Imagine the archetypal American retiree, perched on his riding mower while wearing a fishing hat, shaking his fist at the world as he makes erratic circles in the lawn. Clamped in his mouth is a cheap cigar, one that burns like those sawdust logs they sell for people who cannot figure out how to build a fire. He served his forty years in the trenches and now in retirement has discovered that all is vanity and vanity leads to lies, so he watches Fox News and throws day-old vegetables at the screen in impotent but righteous rage.

Like most retirees, he is on a fixed income, so he buys at the low end of the scale. In his cup-holder is a can of Budweiser, which contrary to popular belief is nothing as organic as horse urine and instead seems to have come straight from the soda pop factory except that someone dumped in a small amount of alcohol and fermented fish innards to make it taste sort of like beer. Wedged between his teeth, smoldering like American political disunity, a cigar makes its presence known with a room note best approximated by Culture Club’s “Do You Really Want To Hurt Me?”

That cigar would be a Tampa Trolley. At less than $2 a stick, Tampa Trolleys are not fine cigars; they are functional cigars.

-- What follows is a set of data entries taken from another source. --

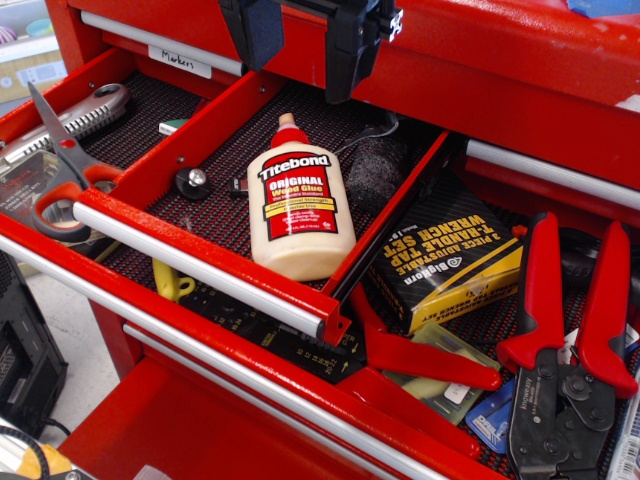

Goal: Pick up scissors and put into drawer

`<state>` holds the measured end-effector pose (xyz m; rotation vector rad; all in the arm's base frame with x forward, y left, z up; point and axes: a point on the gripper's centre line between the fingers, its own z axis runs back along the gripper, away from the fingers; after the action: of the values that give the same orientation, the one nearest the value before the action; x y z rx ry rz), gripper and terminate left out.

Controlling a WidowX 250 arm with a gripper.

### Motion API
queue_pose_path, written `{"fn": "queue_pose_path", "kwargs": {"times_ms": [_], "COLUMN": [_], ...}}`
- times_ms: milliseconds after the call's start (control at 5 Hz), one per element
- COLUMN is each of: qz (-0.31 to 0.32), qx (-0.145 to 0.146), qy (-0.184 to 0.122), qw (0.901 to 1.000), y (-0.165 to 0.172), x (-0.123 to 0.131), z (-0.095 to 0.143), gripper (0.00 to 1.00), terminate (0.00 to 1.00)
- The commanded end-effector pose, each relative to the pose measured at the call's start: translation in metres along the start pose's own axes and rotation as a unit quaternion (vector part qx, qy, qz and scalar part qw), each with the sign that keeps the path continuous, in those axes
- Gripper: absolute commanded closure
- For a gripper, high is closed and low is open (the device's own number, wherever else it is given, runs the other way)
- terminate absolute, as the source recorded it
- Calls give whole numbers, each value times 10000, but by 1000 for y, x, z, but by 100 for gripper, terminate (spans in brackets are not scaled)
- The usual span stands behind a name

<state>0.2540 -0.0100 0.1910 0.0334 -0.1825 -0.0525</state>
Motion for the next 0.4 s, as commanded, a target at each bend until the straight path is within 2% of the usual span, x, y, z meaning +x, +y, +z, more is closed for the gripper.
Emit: {"fn": "queue_pose_path", "kwargs": {"times_ms": [0,200], "qz": [0,878], "qx": [0,858], "qy": [0,16], "qw": [10000,9924], "y": [0,50], "x": [0,5], "z": [0,-5], "gripper": [0,0], "terminate": [0,0]}}
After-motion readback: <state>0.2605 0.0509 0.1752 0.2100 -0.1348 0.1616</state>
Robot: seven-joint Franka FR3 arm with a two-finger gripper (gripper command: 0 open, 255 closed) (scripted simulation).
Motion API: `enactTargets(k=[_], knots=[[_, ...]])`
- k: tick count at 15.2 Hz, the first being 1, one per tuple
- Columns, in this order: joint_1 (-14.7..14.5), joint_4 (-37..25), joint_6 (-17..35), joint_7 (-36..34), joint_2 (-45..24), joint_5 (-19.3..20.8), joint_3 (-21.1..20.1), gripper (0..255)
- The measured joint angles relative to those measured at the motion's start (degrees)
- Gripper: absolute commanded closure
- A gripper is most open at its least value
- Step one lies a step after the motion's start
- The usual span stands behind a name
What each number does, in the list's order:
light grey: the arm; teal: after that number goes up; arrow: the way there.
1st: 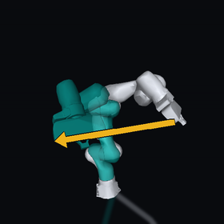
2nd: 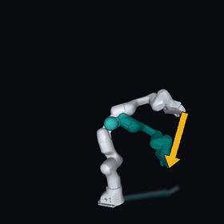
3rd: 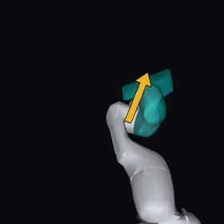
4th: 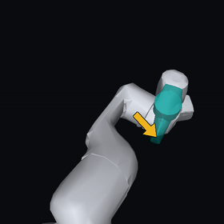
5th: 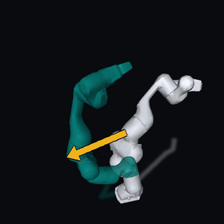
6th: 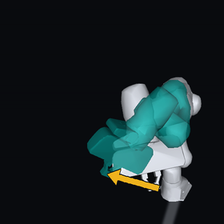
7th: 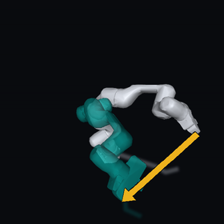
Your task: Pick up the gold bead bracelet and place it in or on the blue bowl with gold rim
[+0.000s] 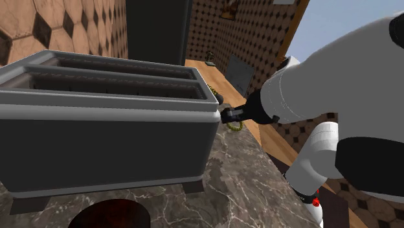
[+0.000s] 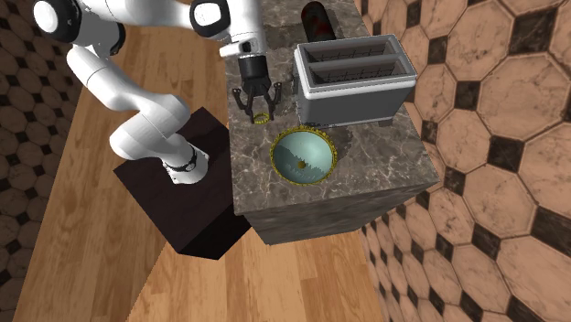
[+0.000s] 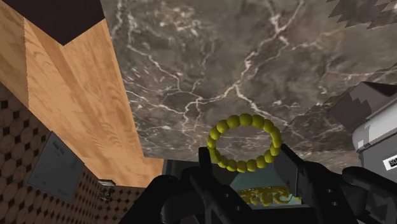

This smoking unit pleases those who might burn down a couple a day while doing other things, leaving behind a faint blue haze of smoke that reeks slightly of a arson crime scene. You might even say it smells like someone torched a crack house, because you can smell the lead paint, tar paper, and years of neglect set ablaze. However, this cigar delivers more value than pretty much anything else on the scene.

You can light one of these and nurse it for up to four hours, if you so choose, which is how the distracted cigar smoker — not focusing on the fineness of his experience, but on something other than the cigar, which he keeps in his mouth to keep from biting people in their own fug of stupidity, incompetence, and distracted blithe oblivion — enjoys one of these. He mows his lawn, he putters around the garage, he yells at his neighbors and howls at his wife, and he reads the newspaper, all with the same sodden log of tobacco crammed in his mouth.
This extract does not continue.